To achieve this goal, the world first needs three things: the ability to produce billions of doses of vaccine, the funds to purchase them, and the systems to deliver them.

The ability to manufacture vaccines

Currently, rich countries have captured most of the global supply of COVID-19 vaccines.

These countries have made agreements with pharmaceutical companies to be the first to buy billions of doses as soon as they are produced.

But what about low and middle income countries, countries like South Sudan, Nicaragua or Burma?

These countries represent almost half of the world's population and lack the purchasing power to negotiate large contracts with these laboratories.

As it stands, they will be able to cover, at best, 14% of their population.

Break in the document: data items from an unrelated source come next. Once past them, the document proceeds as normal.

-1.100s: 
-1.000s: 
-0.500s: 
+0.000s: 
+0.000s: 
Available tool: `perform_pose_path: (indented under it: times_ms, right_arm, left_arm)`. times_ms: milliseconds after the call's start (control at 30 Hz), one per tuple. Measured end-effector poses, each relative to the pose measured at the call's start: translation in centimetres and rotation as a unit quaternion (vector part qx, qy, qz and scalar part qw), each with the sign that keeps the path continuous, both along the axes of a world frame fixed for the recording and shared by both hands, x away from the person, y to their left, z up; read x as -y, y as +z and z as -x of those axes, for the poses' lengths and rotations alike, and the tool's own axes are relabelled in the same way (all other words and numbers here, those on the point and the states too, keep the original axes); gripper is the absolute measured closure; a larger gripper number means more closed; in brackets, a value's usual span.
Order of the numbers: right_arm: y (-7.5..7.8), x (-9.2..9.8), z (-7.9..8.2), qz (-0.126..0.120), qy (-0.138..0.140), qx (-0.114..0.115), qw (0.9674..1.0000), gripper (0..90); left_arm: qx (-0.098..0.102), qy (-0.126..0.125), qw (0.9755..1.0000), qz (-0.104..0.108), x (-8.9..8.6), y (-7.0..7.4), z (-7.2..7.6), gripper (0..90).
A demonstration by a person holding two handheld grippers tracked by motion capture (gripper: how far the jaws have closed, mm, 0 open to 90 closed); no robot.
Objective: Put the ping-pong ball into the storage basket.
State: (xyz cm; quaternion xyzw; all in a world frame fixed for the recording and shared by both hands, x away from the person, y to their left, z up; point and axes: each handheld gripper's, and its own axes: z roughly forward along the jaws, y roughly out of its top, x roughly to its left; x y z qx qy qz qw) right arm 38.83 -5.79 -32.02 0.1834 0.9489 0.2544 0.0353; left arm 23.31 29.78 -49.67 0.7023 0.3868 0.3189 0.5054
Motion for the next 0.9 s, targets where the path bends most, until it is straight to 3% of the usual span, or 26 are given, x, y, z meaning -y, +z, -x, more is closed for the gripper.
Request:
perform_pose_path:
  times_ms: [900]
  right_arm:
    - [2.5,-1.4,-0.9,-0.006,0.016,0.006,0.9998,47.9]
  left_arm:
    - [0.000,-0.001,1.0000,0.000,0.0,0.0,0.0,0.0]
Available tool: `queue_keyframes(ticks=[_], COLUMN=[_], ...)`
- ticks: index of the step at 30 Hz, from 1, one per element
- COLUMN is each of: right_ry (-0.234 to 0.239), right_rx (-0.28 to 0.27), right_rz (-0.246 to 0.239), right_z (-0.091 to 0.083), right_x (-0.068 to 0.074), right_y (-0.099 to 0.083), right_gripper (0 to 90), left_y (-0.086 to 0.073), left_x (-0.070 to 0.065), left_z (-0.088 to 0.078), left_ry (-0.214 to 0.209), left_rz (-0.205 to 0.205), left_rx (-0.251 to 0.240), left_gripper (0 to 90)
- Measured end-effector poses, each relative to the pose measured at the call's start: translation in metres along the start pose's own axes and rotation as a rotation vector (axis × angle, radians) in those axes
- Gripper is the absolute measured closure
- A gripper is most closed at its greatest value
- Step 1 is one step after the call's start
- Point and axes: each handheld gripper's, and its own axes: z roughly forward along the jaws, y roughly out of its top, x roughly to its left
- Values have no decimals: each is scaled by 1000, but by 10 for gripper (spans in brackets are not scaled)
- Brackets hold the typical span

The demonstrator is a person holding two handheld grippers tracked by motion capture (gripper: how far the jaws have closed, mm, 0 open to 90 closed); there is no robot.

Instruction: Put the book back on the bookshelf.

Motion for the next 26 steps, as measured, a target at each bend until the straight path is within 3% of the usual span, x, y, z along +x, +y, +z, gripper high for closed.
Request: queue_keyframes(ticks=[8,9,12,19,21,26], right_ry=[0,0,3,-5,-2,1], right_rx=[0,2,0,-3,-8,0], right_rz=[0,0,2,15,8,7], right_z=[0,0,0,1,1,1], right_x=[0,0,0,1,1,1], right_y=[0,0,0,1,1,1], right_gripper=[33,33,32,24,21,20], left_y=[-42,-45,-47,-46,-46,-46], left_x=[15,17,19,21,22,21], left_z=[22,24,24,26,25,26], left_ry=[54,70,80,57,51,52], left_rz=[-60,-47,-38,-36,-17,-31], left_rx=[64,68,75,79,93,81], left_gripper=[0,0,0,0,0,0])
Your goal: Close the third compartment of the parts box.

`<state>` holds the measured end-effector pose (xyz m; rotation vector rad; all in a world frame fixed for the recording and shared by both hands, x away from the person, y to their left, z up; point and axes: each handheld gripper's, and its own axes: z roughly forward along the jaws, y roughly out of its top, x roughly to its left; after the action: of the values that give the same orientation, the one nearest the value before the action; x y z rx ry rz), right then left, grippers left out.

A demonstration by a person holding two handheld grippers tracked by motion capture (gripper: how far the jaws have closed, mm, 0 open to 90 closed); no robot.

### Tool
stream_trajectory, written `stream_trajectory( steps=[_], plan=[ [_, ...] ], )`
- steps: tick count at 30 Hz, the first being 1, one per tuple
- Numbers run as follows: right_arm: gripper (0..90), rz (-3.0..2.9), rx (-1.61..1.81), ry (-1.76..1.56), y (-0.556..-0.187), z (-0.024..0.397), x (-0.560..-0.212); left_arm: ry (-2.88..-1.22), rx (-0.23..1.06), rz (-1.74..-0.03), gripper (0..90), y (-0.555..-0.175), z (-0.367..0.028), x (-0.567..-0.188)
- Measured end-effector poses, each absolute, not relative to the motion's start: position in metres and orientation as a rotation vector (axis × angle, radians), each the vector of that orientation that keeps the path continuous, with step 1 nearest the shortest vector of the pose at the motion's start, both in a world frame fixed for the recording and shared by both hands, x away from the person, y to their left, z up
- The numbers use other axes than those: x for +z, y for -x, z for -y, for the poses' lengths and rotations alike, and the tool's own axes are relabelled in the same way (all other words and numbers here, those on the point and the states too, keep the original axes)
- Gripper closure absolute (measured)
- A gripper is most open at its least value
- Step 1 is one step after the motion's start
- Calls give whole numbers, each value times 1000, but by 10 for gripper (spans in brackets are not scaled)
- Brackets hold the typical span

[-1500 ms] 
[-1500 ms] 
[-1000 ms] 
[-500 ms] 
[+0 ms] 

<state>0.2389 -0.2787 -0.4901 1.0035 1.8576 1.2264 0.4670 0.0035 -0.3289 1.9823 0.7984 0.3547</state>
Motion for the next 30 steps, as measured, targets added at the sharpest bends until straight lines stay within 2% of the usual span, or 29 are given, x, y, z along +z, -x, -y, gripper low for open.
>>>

These countries represent almost half of the world's population and do not have the purchasing power to negotiate large contracts with these laboratories.

New modeling from Northeastern University sheds light on the consequences of inequitable vaccine distribution.

The researchers looked at two different scenarios.

In the first, vaccines are distributed to countries according to the size of their populations.

The second scenario is closer to what is happening now: 50 rich countries receive the first two billion doses of vaccine.

In this scenario, the virus continues to spread freely for four months in three quarters of the world.

And almost twice as many people die.

It would be a bitter moral failure.

COVID-19 can be prevented with a vaccine, and no one should die from a preventable disease just because the country they live in cannot afford a production deal.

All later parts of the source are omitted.